===== SUPPLIED MATERIAL =====

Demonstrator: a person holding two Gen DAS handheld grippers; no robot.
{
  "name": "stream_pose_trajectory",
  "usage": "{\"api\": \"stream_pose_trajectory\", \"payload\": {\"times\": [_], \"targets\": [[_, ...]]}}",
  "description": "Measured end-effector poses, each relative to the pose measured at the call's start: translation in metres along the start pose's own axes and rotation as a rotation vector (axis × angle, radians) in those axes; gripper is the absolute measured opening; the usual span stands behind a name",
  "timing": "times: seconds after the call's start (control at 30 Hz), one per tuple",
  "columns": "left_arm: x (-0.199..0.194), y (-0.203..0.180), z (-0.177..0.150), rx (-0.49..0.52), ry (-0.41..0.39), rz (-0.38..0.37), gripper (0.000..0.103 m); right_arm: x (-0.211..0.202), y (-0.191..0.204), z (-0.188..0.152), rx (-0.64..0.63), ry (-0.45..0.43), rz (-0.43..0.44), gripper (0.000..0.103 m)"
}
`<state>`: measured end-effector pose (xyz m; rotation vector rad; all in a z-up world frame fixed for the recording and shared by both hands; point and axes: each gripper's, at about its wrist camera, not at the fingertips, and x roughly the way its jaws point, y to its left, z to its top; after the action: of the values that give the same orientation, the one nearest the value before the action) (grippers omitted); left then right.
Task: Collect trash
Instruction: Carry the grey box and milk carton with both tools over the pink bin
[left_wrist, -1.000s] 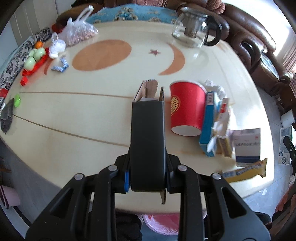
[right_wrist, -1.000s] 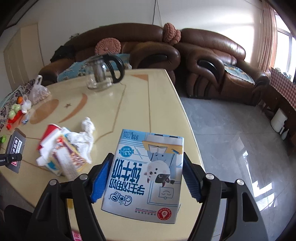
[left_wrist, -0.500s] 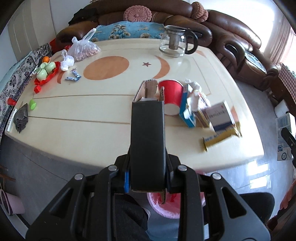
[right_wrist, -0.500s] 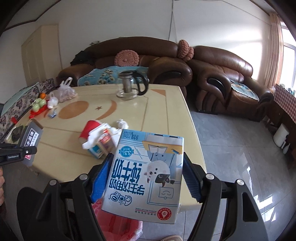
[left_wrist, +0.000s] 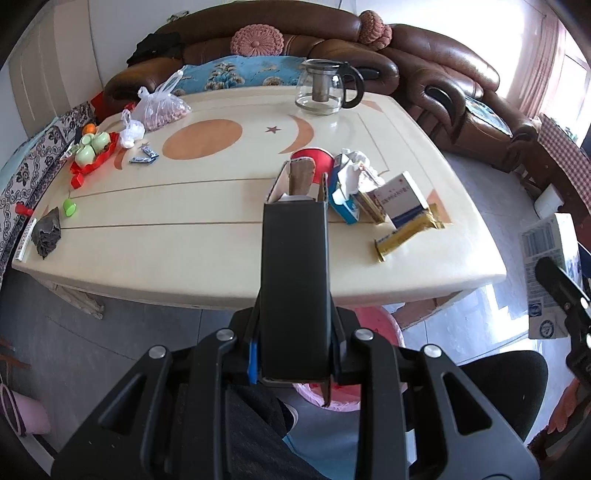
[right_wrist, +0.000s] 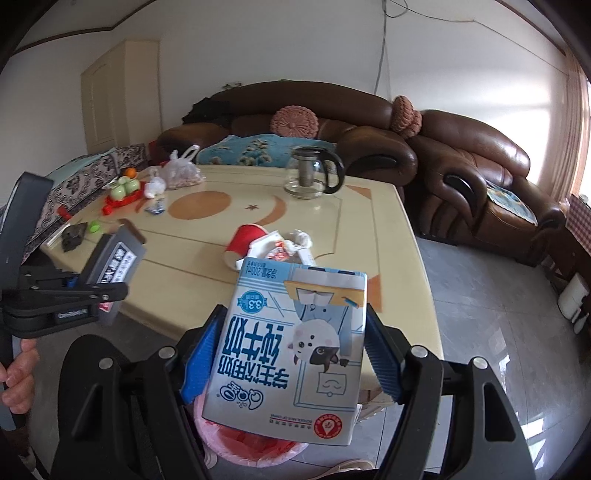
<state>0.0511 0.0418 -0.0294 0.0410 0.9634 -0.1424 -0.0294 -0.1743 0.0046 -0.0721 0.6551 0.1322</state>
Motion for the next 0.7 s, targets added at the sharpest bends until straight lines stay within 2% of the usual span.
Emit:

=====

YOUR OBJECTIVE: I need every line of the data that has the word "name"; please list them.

OUTPUT OF THE TASK:
  "name": "stream_pose_trajectory",
  "description": "Measured end-effector poses, each relative to the pose measured at the call's start: translation in metres along the start pose's own axes and rotation as a rotation vector (axis × angle, radians) in those axes; gripper is the absolute measured opening; the usual span stands behind a name",

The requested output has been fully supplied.